One day after three months, I left Vermont with the full knowledge that I would live. From the day on I felt death’s grip loosen. Free of my old burdens, I had a lightness and a certain serenity. I took complete control of my life. Most of my recovery had in fact occurred during those few timeless months. Upon my returning to the world and having several tests, no sign of cancer was present in my blood. Prior to Vermont, the growth rate of my tumors had been rapid. Now only the tumor above one kidney remained, and it was about the same size as before. It was clear that my purging had arrested the disease, and that I was on the winning side.
Since the remaining tumor was inoperable, I was presented with a new set of options. A complete diet and lifestyle change was inevitable, but these changes would take a long time to finally rid my body of the tumor.
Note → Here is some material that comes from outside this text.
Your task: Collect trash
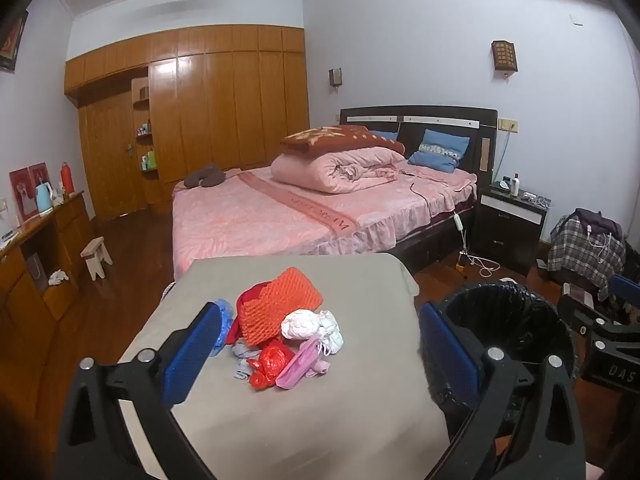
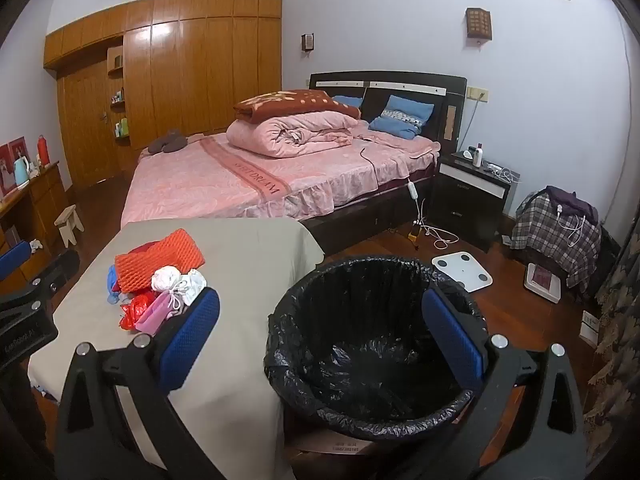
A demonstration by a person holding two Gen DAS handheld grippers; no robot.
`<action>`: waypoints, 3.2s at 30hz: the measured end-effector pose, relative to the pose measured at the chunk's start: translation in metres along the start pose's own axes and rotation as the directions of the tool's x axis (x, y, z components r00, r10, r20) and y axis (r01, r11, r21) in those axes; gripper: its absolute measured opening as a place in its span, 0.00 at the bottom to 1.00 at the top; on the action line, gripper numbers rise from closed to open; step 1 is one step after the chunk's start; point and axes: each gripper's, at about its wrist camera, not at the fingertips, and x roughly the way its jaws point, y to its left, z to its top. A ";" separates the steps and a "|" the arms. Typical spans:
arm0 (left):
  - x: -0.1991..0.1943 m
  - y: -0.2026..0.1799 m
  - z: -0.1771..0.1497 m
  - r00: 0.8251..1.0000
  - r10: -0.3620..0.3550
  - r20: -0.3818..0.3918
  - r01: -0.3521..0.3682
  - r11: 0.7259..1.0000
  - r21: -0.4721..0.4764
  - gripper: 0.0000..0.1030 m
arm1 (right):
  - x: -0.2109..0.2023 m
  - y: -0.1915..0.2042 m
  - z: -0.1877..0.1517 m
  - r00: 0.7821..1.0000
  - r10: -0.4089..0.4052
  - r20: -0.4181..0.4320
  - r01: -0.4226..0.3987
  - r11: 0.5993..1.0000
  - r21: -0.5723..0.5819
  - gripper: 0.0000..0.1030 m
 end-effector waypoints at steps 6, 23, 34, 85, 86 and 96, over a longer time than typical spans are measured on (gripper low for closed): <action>-0.001 -0.003 0.001 1.000 0.011 0.011 -0.011 1.000 0.011 0.94 | 0.001 0.001 0.000 1.000 0.004 0.001 -0.004 1.000 0.002 0.95; 0.001 0.004 0.003 1.000 0.002 0.010 -0.002 1.000 -0.008 0.94 | 0.004 0.001 -0.002 1.000 0.000 -0.004 0.000 1.000 0.000 0.95; 0.000 0.003 0.002 1.000 0.004 0.014 -0.004 1.000 -0.008 0.94 | 0.003 0.002 -0.002 1.000 0.000 -0.004 0.000 1.000 0.001 0.95; -0.002 0.007 0.003 1.000 0.003 0.015 -0.002 1.000 -0.012 0.94 | 0.004 0.003 -0.001 1.000 0.001 -0.007 -0.001 1.000 0.002 0.95; -0.002 0.008 0.003 1.000 0.002 0.015 -0.002 1.000 -0.013 0.94 | 0.004 0.001 0.000 1.000 0.001 -0.006 -0.001 1.000 0.003 0.95; 0.000 0.011 0.004 1.000 0.006 0.011 -0.005 1.000 -0.021 0.94 | 0.006 0.004 -0.002 1.000 0.009 -0.007 -0.009 1.000 0.008 0.95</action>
Fears lingered, as I was still unable to trust that the intelligence of nature, my nature, would rid my body of all foreign matter as the connection to memory and my inner being strengthened. I looked into a course of chemotherapy treatment. Although I had lost faith in the scientific medical practices, I was still dependent on the scientists, with their obsession to achieve the end regardless of means. I understood that before my Vermont sojourn, I had been absent from my own healing process. Now I wanted to rid my body immediately of the tumor and confront the challenge of assuming full responsibility for my actions. At least I was going to be very present and involved in the curative process. To rid myself of my residual enemy, I sought and found a doctor of great reason and science with whom I could work.